WHAT IS NEEDED:
The response must reproduce exactly every line of the material below holding the word "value".
*** Begin section ***
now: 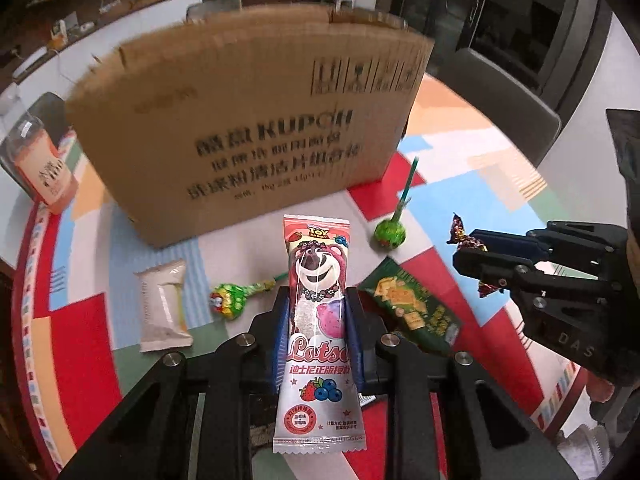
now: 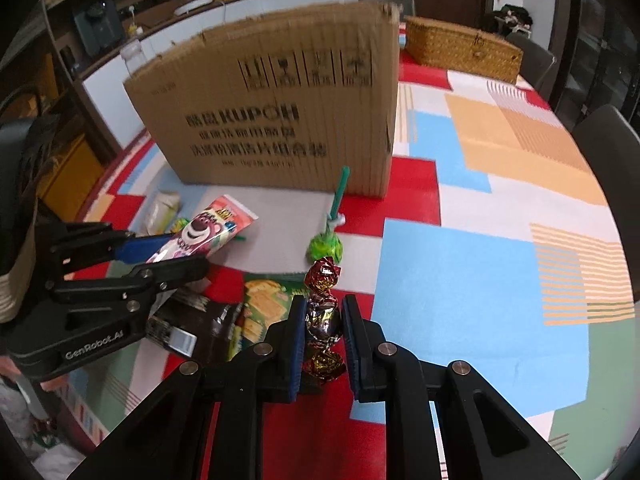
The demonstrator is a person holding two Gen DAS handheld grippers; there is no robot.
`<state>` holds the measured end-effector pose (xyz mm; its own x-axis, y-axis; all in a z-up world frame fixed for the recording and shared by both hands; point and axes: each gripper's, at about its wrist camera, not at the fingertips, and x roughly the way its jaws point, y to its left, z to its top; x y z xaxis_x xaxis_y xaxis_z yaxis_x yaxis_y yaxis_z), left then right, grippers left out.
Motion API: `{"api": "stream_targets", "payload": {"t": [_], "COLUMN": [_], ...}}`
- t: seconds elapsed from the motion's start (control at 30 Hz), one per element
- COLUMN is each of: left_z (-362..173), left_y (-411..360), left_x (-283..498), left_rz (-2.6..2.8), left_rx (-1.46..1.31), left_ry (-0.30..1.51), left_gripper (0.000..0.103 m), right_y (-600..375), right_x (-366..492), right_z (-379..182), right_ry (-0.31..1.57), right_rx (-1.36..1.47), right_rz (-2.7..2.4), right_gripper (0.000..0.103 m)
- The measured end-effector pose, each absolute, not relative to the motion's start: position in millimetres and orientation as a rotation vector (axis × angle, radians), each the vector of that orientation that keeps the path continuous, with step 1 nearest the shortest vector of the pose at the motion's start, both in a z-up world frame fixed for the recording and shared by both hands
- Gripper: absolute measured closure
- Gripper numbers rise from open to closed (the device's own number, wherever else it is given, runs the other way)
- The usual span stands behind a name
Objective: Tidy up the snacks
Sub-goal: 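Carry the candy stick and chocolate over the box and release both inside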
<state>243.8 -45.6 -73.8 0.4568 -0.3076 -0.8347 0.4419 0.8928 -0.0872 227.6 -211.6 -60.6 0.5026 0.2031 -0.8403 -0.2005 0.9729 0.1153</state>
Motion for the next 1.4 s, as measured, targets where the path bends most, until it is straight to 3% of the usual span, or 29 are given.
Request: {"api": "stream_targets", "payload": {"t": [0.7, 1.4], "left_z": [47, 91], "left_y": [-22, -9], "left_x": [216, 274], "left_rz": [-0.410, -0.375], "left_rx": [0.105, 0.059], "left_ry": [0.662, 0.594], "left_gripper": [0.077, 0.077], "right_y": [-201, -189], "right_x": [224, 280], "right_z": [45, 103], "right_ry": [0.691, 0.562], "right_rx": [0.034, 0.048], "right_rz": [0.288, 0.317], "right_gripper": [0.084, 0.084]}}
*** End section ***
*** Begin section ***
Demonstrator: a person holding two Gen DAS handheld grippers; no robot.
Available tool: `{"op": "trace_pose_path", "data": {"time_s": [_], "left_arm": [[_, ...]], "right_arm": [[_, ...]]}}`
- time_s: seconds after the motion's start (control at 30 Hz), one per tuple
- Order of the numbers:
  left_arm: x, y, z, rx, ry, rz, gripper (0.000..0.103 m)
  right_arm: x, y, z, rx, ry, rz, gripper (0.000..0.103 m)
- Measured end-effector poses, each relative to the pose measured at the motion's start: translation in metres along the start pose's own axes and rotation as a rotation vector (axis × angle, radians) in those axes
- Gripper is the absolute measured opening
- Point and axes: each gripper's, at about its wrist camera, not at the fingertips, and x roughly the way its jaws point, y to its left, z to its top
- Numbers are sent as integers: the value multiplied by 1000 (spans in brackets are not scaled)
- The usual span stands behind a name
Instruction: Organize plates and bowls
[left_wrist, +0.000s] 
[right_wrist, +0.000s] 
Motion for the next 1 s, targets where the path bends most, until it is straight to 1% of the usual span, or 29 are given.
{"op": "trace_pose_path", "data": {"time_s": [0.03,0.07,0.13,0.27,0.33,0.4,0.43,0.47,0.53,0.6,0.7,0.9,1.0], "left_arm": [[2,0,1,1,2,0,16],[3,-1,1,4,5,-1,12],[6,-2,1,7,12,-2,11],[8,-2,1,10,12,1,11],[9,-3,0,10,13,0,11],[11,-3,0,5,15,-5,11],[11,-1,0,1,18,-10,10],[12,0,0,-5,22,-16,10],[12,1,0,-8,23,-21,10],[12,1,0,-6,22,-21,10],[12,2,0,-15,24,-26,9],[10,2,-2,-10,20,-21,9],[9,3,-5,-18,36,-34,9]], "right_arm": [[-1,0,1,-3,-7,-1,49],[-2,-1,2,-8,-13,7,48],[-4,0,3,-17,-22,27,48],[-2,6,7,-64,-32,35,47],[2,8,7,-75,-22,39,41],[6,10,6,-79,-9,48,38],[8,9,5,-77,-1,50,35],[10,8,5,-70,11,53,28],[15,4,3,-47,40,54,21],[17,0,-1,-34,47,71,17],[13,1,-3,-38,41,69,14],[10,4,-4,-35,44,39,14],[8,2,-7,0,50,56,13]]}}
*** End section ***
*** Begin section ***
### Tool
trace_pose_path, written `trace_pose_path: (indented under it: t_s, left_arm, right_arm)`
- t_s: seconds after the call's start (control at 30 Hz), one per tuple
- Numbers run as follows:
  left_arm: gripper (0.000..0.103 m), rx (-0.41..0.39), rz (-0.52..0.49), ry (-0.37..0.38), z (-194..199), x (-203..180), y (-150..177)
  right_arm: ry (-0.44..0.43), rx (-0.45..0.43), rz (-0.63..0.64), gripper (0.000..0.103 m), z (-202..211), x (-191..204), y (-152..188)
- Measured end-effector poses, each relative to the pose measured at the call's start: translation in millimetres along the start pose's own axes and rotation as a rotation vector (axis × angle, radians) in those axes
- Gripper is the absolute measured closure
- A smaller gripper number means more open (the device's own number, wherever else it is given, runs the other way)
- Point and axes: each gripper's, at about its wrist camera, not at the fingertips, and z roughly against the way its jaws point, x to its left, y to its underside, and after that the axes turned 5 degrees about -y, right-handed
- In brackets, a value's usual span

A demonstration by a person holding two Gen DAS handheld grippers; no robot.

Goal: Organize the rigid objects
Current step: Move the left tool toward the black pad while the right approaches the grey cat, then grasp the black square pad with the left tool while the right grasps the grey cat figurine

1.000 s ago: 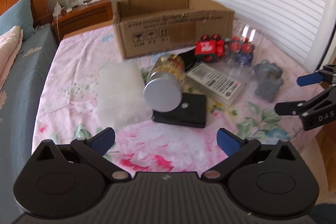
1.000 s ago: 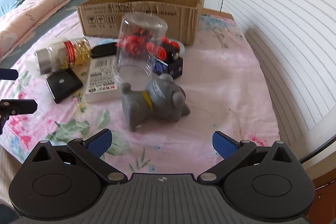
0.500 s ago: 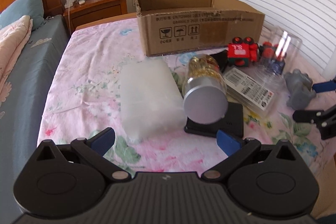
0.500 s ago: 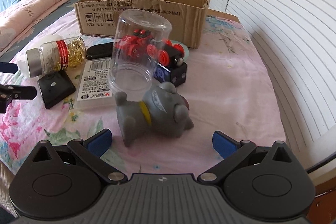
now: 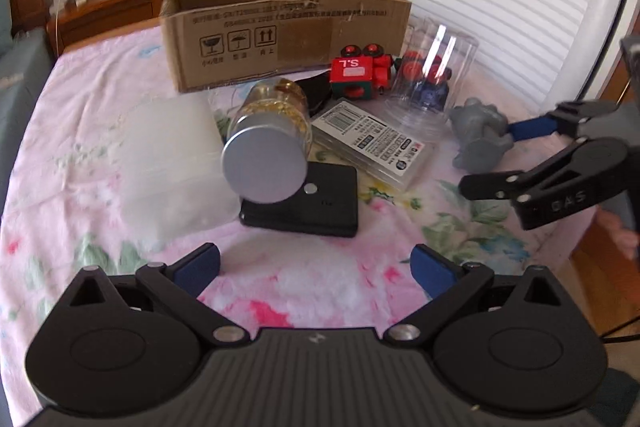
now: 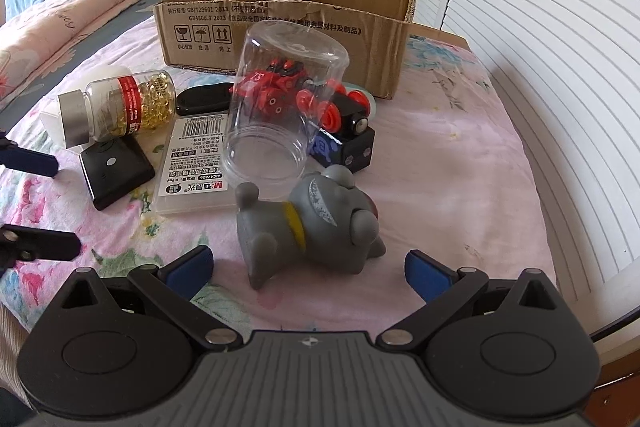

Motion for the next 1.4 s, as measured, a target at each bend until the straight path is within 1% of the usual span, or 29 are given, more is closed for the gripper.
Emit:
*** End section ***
RESPONSE FOR THIS EXERCISE:
- Numbers are sent as integers: the value multiplied by 1000 (spans in brackets are not scaled)
- In brackets, a value's usual span

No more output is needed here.